(Supplied material)

↓

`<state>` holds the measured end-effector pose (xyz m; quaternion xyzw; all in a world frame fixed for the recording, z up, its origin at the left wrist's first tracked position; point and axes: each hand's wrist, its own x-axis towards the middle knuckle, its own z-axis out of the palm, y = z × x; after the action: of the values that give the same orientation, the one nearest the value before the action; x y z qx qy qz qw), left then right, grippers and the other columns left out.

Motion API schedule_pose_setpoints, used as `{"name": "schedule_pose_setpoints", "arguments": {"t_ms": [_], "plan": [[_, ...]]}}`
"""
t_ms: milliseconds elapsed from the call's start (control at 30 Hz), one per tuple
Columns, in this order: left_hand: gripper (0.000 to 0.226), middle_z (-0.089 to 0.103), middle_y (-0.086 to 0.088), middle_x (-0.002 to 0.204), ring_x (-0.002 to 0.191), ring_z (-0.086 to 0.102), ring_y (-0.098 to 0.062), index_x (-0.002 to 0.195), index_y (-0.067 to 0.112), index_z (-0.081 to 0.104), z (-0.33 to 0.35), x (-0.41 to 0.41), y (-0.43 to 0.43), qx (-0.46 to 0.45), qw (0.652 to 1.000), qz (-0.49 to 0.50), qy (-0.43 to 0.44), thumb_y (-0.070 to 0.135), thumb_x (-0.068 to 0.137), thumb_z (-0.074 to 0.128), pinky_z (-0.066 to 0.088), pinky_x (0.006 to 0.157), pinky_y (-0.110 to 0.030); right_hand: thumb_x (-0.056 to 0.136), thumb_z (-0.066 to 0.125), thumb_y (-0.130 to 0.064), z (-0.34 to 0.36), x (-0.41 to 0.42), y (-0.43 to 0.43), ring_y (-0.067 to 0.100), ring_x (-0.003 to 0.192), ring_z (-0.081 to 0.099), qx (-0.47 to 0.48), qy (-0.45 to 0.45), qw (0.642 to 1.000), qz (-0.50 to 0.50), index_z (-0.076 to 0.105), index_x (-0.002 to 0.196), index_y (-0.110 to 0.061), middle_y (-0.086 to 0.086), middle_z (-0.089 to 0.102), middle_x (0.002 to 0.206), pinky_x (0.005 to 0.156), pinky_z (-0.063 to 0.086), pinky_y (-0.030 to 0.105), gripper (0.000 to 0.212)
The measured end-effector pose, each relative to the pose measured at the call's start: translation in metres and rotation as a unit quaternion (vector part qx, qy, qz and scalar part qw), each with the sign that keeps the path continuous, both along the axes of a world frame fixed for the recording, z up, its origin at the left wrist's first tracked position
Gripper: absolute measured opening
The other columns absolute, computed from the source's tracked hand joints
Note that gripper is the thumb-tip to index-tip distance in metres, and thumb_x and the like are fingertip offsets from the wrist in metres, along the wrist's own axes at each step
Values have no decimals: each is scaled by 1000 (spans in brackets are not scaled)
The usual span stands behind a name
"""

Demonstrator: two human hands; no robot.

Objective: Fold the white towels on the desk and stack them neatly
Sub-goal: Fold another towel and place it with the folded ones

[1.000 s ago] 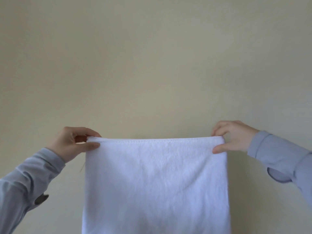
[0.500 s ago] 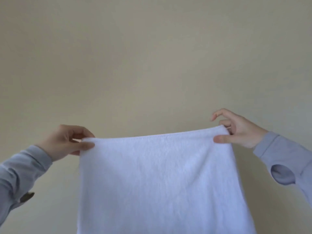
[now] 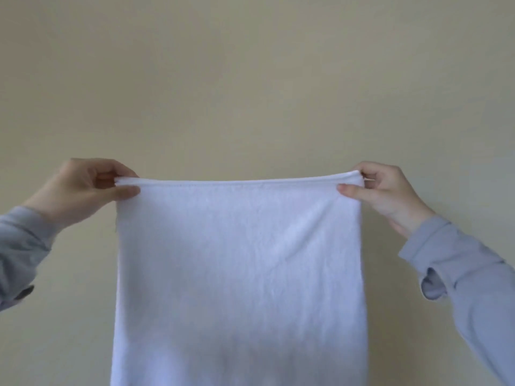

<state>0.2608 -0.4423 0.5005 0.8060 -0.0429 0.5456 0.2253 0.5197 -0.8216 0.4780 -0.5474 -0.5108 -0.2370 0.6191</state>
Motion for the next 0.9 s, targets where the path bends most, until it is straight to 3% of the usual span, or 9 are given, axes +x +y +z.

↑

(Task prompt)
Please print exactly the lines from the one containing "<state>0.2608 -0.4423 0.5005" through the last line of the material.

(Written answer)
<state>0.2608 -0.4423 0.5005 0.8060 -0.0429 0.5456 0.2253 0.5197 -0.8216 0.4780 -0.5474 -0.5108 -0.2370 0.6191</state>
Motion for the next 0.9 s, targets where the path bends most, until it is straight to 3% of the usual span, or 9 are given, axes +x +y +z.

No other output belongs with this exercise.